Tumpah Darah

Bisma Lucky Narendra
Chapter #2

Home Bitter Home

Mercedes-Benz VV140 hitam mengkilat yang dikemudikan sopir meluncur mengantar Nola pulang. Roman muka gadis berseragam SMU itu tak seceria warna-warni cat semprot yang menghiasi baju putihnya. Puluhan pesan perpisahan dan tanda tangan pun tergores di sana.

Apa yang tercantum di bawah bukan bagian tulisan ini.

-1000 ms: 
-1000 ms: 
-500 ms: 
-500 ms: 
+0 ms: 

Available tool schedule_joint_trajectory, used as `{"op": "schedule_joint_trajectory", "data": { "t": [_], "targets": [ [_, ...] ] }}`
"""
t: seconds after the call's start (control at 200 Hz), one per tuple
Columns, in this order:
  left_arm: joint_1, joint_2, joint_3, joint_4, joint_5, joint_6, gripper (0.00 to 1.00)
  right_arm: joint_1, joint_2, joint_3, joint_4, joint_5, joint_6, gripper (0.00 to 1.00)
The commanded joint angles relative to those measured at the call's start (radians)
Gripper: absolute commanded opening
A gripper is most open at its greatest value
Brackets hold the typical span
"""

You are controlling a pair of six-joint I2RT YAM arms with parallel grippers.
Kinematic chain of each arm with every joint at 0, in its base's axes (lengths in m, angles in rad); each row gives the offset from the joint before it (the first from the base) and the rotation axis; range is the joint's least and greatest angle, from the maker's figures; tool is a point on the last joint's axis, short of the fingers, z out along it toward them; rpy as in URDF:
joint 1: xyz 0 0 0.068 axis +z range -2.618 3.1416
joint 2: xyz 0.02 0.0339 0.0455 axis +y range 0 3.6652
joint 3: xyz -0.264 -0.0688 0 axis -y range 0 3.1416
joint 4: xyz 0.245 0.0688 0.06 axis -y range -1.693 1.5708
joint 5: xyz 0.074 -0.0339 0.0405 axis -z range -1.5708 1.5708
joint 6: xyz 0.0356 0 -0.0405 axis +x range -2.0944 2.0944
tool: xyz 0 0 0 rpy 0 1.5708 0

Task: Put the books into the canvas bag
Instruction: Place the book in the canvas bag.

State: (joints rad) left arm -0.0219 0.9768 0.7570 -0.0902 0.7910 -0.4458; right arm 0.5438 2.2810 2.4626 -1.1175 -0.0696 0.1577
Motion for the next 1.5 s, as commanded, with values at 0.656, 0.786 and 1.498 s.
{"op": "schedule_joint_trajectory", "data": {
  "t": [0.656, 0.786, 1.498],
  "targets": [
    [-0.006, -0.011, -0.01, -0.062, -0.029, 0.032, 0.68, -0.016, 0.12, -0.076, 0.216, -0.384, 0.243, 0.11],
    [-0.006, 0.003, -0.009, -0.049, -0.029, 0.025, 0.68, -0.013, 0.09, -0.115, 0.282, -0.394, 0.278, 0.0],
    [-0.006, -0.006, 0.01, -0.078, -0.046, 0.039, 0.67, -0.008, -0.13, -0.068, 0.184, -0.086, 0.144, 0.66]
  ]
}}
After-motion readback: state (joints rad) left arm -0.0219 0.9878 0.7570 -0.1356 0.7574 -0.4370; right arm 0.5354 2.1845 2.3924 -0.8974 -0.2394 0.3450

Sudah sebulan berlalu. Semua orang berusaha bersikap normal. Namun, pemandangan di jalanan sulit untuk tidak menularkan ketegangan. Kehadiran aparat keamanan yang lebih aktif berpatroli, ketatnya penjagaan di area umum, pemasangan CCTV, pemeriksaan identitas pengunjung, penjagaan pintu masuk, dan peningkatan kehadiran petugas keamanan di komplek perumahan elit. Nola hanya bisa berharap agar semua penjagaan itu segera menurun level kesiagaannya, tidak malah meningkat menjadi Siaga Empat. 

Setidaknya, tetap ada yang patut disyukuri dari segala usaha menjaga keamanan pasca tragedi Mei lalu. Perbaikan jalan, peningkatan penerangan , dan pemulihan fasilitas publik yang terdampak membuat aktivitas keseharian masyarakat terasa lebih mudah.

Tadinya, Nola sempat mencemaskan soal infrastruktur ini saat harus pindah ke rumah Mama. Pemerintah menyita rumah Papa yang termegah di Kemang karena terbukti merupakan hasil korupsi. Papa sudah tidak bisa lagi melenggang seenaknya menerima gratifikasi sebagai politikus papan atas.

Rumah putih gading menjulang berlantai tiga itu mulai terlihat. Atap genting keramik hijaunya terkesan teduh dan klasik. Fasad dari batu alam berwarna senada dinding ditopang oleh kolom-kolom penuh ukiran.

Sebenarnya, Nola suka dengan rumah Mama. Sangat indah, seolah setiap sudutnya diukir penuh cinta. Itu benar adanya. Nonno dan Nonna, kedua orang tua Mama, membangunnya khusus untuk putri tunggalnya itu. 

Bisnis perhotelan yang dirintis kedua orang tua Mama sejak tahun 1950-an terus berkembang pesat dan menghasilkan harta melimpah. Itu sebabnya, kakek-nenek Nola bersedia menjadi WNI tanpa ragu. Kini, harta itu pula yang menjadi bahtera Nuh bagi keluarga mereka meskipun situasi negeri ini belum kondusif untuk bisnis warisan tersebut.

Segala bentuk cinta seolah ditumpahkan semua dalam desain rumah itu, lebih indah dari hotel mana pun yang pernah dibangun kakek-nenek Nola. Guna membunuh sepi di hati, tak bosan-bosan Nola mengamati desain rumit pagar tempat tinggalnya yang sedang dilintasi. 

Pondasinya menggunakan batu alam yang tertata rapi dan terekspos begitu saja, memberikan tampilan kuat dan kokoh. Bagian atasnya berhiaskan tanaman rambat. Di malam hari, lampu penerangan LED yang menyorot akan menghasilkan kesan tropis modern yang menyegarkan. Batu alam juga digunakan untuk pilar yang dihiasi ukiran dedaunan. Pagarnya memakai elemen besi cor ditempa menjadi ornamen geometris yang klasik. 

Mobil Nola melewati portal gerbang dari batu bata. Pintu ganda dari logam yang penuh dengan pahatan berbentuk bunga itu terbuka otomatis menggunakan mikrokontroler yang dikendalikan sopir. 

Bentangan taman indah dengan pohon-pohon rindang, semak-semak, bunga-bunga, dengan air mancur di tengahnya segera menyambut. Roda mobil terus menggelinding di atas jalur berbatu hingga tepat berhenti di depan garasi.

Ayunan langkah Nola yang ringan sedikit pegal terhenti saat melewati kamar tidur Mama. Nola melihat perempuan yang mewariskan mata, hidung, dan dagu yang sama padanya itu sedang membenamkan wajah di meja rias. Tanpa berpikir panjang, Nola menghampiri. Jarak di antara mereka yang semakin terpangkas membuat Nola dapat mendengar sayup-sayup suara tangis tertahan dari sang mama.